### TASK OBJECTIVE
Leave out every line that comes before the one containing "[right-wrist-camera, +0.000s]", and reproduce the rest of the listing below exactly, through its last line.

### DATASET EXCERPT
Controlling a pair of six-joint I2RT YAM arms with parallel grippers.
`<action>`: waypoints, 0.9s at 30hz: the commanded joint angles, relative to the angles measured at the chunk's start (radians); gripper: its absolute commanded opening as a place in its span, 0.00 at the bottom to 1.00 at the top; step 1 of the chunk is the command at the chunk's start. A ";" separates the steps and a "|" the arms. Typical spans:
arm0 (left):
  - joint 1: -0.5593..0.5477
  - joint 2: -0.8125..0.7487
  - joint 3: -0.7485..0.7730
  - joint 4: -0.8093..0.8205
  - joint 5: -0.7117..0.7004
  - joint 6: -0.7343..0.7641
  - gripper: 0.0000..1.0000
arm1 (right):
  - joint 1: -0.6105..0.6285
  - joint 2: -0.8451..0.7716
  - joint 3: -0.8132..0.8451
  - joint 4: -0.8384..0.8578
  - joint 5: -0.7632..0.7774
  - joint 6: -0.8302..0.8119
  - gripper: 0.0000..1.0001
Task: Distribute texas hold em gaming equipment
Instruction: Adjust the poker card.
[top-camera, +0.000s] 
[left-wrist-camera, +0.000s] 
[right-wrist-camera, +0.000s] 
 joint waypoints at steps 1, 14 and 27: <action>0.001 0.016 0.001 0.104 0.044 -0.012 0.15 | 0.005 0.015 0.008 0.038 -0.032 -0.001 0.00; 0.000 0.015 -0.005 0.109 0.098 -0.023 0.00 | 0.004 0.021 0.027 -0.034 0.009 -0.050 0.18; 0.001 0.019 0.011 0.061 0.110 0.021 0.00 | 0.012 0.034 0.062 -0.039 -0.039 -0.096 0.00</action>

### YOUR SOLUTION
[right-wrist-camera, +0.000s] 
 joint waypoints at steps 1, 14 and 27: <action>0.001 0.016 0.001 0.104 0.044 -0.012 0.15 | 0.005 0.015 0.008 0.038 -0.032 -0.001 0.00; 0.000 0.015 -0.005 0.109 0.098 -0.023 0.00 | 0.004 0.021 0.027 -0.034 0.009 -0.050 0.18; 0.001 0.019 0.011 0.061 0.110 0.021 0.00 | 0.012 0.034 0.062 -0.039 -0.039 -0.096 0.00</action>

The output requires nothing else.